交通事故で後遺障害が残った場合の逸失利益の計算方法

交通事故の損害賠償請求において、非常に重要な要素となるのが「逸失利益」です。慰謝料などに比べると、あまりネットなどで話題になることが少ない逸失利益ですが、実は慰謝料よりも高額になる可能性もある重要な項目なのです。

そこで今回はこの逸失利益とその計算方法について解説します。

逸失利益とは?

そもそも逸失利益とは、交通事故によって将来得られたはずの利益のことで、要するに交通事故の後遺症が原因で年収が低下したり、収入がなくなった場合の損害のことを言います。
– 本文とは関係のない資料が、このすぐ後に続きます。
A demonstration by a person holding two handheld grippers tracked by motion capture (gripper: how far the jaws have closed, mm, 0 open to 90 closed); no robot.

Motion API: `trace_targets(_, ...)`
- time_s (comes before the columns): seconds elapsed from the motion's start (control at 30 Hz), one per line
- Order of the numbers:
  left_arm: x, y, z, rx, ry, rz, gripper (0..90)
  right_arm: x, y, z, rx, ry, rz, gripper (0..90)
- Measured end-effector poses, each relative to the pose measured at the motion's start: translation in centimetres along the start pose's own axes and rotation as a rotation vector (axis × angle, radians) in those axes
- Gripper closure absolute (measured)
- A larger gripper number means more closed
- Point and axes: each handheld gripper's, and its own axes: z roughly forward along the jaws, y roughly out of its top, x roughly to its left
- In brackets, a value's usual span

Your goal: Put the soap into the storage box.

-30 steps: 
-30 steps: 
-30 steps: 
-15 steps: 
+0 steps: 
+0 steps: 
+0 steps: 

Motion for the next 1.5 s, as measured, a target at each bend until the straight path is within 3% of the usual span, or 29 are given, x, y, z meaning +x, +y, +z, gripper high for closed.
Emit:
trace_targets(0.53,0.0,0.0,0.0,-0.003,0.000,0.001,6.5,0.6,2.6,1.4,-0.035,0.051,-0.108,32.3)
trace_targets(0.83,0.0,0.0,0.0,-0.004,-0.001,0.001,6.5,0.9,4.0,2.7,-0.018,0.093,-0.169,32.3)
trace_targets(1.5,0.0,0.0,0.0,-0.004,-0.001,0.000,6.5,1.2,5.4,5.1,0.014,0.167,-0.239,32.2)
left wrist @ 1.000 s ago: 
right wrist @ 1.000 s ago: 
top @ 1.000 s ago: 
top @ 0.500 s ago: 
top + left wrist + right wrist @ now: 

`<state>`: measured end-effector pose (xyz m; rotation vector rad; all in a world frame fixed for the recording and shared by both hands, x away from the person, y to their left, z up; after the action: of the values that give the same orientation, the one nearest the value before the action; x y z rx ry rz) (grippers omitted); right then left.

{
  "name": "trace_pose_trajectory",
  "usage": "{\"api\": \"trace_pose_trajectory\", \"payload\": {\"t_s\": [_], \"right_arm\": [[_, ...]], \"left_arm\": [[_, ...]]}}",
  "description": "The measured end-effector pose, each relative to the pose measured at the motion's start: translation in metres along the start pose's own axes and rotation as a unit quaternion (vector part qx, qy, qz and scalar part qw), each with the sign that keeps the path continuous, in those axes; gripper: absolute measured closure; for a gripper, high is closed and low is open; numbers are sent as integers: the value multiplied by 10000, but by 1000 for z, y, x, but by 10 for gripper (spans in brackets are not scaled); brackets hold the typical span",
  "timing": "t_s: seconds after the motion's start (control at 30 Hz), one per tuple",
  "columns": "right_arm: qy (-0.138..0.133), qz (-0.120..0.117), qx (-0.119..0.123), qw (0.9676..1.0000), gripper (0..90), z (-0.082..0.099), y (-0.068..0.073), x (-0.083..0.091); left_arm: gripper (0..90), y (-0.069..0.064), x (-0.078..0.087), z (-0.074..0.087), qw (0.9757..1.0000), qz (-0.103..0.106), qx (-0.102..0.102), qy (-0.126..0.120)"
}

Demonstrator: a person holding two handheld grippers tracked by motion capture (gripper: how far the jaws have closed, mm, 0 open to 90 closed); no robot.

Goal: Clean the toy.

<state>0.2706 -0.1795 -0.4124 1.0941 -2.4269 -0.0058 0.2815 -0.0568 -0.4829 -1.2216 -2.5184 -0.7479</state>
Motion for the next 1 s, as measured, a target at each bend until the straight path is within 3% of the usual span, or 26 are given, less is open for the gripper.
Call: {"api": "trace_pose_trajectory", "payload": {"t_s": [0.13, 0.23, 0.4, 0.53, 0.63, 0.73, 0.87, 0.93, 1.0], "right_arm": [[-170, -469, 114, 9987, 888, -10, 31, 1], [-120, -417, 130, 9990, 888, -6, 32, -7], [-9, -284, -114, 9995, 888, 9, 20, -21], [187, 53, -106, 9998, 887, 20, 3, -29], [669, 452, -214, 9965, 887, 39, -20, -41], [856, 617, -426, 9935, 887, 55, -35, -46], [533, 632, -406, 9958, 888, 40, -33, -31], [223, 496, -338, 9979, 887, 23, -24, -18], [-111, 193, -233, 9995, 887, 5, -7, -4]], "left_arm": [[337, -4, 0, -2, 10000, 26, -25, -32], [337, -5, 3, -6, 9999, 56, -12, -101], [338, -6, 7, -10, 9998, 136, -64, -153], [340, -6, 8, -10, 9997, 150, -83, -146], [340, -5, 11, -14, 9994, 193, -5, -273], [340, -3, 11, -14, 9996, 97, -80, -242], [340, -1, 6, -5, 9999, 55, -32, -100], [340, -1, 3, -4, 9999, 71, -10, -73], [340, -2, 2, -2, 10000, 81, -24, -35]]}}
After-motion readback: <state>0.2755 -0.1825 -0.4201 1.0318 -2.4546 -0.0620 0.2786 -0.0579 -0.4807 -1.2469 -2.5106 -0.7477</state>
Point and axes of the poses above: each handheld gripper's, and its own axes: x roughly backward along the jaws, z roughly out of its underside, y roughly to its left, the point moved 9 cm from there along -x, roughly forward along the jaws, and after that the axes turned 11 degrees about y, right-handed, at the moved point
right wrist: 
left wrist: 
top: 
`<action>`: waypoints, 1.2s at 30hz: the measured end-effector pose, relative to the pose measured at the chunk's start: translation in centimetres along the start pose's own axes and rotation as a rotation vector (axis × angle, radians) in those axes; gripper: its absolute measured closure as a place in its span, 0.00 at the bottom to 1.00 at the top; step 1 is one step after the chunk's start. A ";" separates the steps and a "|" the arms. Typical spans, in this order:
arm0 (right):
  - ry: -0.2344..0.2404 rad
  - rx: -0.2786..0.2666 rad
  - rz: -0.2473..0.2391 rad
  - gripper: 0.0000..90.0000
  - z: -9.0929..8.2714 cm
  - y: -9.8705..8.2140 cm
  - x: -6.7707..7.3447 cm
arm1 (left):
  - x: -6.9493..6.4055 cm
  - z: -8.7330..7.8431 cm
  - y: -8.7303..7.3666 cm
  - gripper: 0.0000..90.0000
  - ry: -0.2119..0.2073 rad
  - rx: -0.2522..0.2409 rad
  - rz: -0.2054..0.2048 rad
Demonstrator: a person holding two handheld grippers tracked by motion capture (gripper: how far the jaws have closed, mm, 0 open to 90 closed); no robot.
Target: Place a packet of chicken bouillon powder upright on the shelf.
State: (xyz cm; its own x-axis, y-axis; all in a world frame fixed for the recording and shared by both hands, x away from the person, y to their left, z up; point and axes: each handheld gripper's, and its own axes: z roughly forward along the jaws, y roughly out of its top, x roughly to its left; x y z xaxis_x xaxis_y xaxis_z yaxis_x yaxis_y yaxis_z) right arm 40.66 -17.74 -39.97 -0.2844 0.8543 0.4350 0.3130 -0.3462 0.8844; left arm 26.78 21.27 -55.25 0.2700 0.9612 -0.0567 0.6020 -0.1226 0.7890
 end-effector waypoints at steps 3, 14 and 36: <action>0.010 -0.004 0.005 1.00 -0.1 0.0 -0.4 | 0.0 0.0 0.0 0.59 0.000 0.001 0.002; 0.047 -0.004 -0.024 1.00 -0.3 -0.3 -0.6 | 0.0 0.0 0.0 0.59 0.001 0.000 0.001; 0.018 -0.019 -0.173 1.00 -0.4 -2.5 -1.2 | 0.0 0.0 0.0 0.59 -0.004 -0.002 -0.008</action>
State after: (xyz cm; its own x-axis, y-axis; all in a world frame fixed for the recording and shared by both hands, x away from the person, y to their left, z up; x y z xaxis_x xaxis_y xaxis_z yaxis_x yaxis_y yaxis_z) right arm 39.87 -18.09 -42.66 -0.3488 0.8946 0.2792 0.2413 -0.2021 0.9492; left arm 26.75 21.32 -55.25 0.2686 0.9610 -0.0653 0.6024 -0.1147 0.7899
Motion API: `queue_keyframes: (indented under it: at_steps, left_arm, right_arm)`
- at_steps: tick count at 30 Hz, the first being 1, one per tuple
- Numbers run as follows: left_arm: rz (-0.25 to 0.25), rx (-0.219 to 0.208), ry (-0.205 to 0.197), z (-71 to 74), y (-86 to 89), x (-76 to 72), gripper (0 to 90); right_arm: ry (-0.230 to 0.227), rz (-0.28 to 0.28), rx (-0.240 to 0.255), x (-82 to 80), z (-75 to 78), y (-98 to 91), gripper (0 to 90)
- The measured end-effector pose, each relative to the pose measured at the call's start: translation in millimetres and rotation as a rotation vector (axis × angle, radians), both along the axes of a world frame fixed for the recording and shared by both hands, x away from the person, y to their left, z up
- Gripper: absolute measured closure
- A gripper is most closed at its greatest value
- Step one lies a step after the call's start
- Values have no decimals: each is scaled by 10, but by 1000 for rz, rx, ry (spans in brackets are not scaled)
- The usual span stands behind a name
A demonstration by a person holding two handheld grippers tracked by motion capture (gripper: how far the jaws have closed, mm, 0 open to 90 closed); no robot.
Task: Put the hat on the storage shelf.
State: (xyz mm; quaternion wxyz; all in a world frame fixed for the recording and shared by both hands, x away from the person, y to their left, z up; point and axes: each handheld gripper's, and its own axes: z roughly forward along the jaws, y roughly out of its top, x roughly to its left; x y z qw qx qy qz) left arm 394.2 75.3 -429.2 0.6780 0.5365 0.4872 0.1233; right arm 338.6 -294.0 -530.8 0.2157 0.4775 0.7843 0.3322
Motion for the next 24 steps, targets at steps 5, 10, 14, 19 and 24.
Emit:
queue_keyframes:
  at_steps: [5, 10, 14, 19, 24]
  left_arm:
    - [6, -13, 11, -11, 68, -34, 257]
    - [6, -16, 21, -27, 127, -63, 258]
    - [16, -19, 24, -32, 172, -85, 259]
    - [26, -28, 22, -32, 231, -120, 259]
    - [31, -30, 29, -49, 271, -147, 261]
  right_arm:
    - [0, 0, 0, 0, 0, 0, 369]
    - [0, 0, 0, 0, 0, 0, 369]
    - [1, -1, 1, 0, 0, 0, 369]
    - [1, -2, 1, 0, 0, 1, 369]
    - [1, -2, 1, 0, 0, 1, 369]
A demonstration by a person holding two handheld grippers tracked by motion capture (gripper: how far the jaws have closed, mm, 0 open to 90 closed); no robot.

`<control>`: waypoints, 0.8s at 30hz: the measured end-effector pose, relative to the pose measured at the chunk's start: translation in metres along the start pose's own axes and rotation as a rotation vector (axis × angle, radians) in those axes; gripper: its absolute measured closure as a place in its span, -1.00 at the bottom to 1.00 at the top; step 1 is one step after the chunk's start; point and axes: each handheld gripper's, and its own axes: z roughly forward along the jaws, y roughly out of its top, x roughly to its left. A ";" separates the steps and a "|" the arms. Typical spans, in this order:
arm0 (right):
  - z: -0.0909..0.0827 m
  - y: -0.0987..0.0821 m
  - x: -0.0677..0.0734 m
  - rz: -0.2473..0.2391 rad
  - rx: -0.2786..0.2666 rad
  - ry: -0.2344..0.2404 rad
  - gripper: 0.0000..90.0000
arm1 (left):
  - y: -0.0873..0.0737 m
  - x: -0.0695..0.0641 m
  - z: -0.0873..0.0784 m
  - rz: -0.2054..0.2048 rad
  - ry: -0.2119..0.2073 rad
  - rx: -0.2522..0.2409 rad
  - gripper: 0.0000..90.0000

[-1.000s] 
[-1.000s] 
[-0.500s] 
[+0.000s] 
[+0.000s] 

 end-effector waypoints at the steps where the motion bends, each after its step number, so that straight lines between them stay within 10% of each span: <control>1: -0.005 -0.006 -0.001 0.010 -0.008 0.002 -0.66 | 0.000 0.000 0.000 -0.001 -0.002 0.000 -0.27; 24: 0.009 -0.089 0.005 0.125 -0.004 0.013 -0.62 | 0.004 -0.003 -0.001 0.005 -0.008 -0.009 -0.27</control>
このような損害を「財産的損害」の中の、「消極損害」と言います。

交通事故で逸失利益を請求できるのは、交通事故によって「後遺症」が残った場合です。

例えばサラリーマンが後遺症によって収入が減った場合は、治療が終わった段階から、一般的に働くことができる期間について、後遺症がなければ得られたであろう収入を交通事故によって生じた損害であるとして加害者に請求することができるのです。

後遺症と後遺障害の違い

交通事故によって逸失利益を請求できるのは、後遺症が後遺障害に認定された場合です。

後遺症とは、医学的に言う後遺症が残った場合をいいますが、後遺障害とは後遺症が交通事故の後遺障害認定において、何らかの等級に認定された場合のことを言います。

ですから、厳密に言えば後遺症=後遺障害ではありません。

逸失利益の計算方法

逸失利益の計算方法を公式にすると以下の通りです。

基礎収入額×労働能力喪失率×ライプニッツ係数=逸失利益

知らない言葉がたくさん出てきたと思いますので、順を追ってご説明します。

1:基礎収入額

交通事故に遭う前の被害者の収入のことを言います。この基礎収入額をベースに逸失利益を計算するため、とても重要な項目です。

仮に事故当時20歳で年収500万円のエリートサラリーマンだった場合、将来的に年収が増えることが予想されます。

このような場合は、将来的に現在以上の収入を得られることを立証できれば、基礎収入金額を上方修正することも可能です。このあたりは担当する弁護士の腕次第です。

2:労働能力喪失率

これは後遺症によって労働する能力にどの程度の影響が出るのかについて、数値化したものです。

例えば交通事故で両目を失明した場合、労働能力喪失率は100%です。これに対しむち打ち症で14級に認定されたような場合は5%です。

このように後遺障害認定の等級ごとに労働能力喪失率が規定されていますので、それに当てはめて計算をします。

3:ライプニッツ係数

これがちょっと難しいのですが、簡単に言うと労働能力喪失期間における中間利息の控除係数です。逸失利益とは、将来発生するはずの利益を「現在」受け取ることになるため、その間の利息分を控除する必要があるのです。

ライプニッツ係数は症状固定(治療終了時)の年齢に応じて早見表に記載のある係数を当てはめて計算します。

ちなみに、労働能力喪失期間は、現在の年齢から67歳まで働いた場合の期間を言います。仮に今35歳の場合、労働能力喪失期間は32年です。

逸失利益の計算例

それでは実際に逸失利益を計算してみます。

年齢 35歳
性別 男性
年収 400万
後遺障害等級 6級

この場合の逸失利益の計算式は以下の通りです。

400万円×0.67×15.8027=42,351,236円

これが逸失利益の金額です。

ただし、労働能力喪失期間については、個別の案件ごとに考慮される事項が幾つかあります。例えば、被害者がホステスなどの場合、67歳まで働くことができるとは考えにくいため、労働能力喪失期間が裁判上制限される可能性があります。

逸失利益は被害者の年齢、性別、職業、職場での地位、業種、職種などによって個別の案件によって修正が入ることがありますので、適切な逸失利益を請求するためにも、交通事故に強い弁護士に依頼することをお勧めします。